**Work item**
Copy out the data below. Keep every word as it is.

**Material provided**
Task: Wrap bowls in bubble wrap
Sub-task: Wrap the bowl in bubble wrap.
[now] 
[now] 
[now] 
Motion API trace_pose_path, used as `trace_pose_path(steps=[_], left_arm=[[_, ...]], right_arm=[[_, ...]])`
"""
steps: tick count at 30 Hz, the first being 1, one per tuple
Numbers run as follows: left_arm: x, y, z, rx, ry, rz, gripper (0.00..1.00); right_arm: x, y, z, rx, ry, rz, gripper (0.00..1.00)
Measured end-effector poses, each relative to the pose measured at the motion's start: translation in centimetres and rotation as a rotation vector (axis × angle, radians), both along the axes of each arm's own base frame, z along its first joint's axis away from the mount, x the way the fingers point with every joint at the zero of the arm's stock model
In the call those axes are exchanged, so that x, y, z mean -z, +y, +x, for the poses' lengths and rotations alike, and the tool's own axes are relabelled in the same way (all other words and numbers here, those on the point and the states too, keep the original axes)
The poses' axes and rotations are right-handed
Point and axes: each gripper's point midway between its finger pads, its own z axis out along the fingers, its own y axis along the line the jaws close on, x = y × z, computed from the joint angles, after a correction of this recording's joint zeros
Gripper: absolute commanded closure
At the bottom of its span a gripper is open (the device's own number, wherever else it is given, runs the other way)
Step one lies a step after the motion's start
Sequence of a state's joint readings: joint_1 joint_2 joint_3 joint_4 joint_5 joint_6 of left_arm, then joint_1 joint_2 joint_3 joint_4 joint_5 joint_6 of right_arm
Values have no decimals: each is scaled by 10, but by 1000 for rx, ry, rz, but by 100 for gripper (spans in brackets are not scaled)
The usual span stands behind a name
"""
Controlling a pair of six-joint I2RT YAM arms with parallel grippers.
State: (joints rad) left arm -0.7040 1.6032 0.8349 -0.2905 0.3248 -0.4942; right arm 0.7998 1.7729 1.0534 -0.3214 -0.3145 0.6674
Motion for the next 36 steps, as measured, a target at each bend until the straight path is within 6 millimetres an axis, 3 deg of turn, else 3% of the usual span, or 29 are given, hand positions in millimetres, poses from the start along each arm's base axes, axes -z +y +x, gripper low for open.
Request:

**Result for this exercise**
Task: Wrap bowls in bubble wrap
Sub-task: Wrap the bowl in bubble wrap.
[now] 
[now] 
[now] 
Motion API trace_pose_path, used as `trace_pose_path(steps=[_], left_arm=[[_, ...]], right_arm=[[_, ...]])`
"""
steps: tick count at 30 Hz, the first being 1, one per tuple
Numbers run as follows: left_arm: x, y, z, rx, ry, rz, gripper (0.00..1.00); right_arm: x, y, z, rx, ry, rz, gripper (0.00..1.00)
Measured end-effector poses, each relative to the pose measured at the motion's start: translation in centimetres and rotation as a rotation vector (axis × angle, radians), both along the axes of each arm's own base frame, z along its first joint's axis away from the mount, x the way the fingers point with every joint at the zero of the arm's stock model
In the call those axes are exchanged, so that x, y, z mean -z, +y, +x, for the poses' lengths and rotations alike, and the tool's own axes are relabelled in the same way (all other words and numbers here, those on the point and the states too, keep the original axes)
The poses' axes and rotations are right-handed
Point and axes: each gripper's point midway between its finger pads, its own z axis out along the fingers, its own y axis along the line the jaws close on, x = y × z, computed from the joint angles, after a correction of this recording's joint zeros
Gripper: absolute commanded closure
At the bottom of its span a gripper is open (the device's own number, wherever else it is given, runs the other way)
Step one lies a step after the motion's start
Sequence of a state's joint readings: joint_1 joint_2 joint_3 joint_4 joint_5 joint_6 of left_arm, then joint_1 joint_2 joint_3 joint_4 joint_5 joint_6 of right_arm
Values have no decimals: each is scaled by 10, but by 1000 for rx, ry, rz, but by 100 for gripper (spans in brackets are not scaled)
The usual span stands behind a name
"""
Controlling a pair of six-joint I2RT YAM arms with parallel grippers.
State: (joints rad) left arm -0.7040 1.6032 0.8349 -0.2905 0.3248 -0.4942; right arm 0.7998 1.7729 1.0534 -0.3214 -0.3145 0.6674
Motion for the next 36 steps, as measured, a target at each bend until the straight path is within 6 millimetres an axis, 3 deg of turn, else 3% of the usual span, or 29 are given, hand positions in millimetres, poses from the start along each arm's base axes, axes -z +y +x, gripper low for open.
Request:

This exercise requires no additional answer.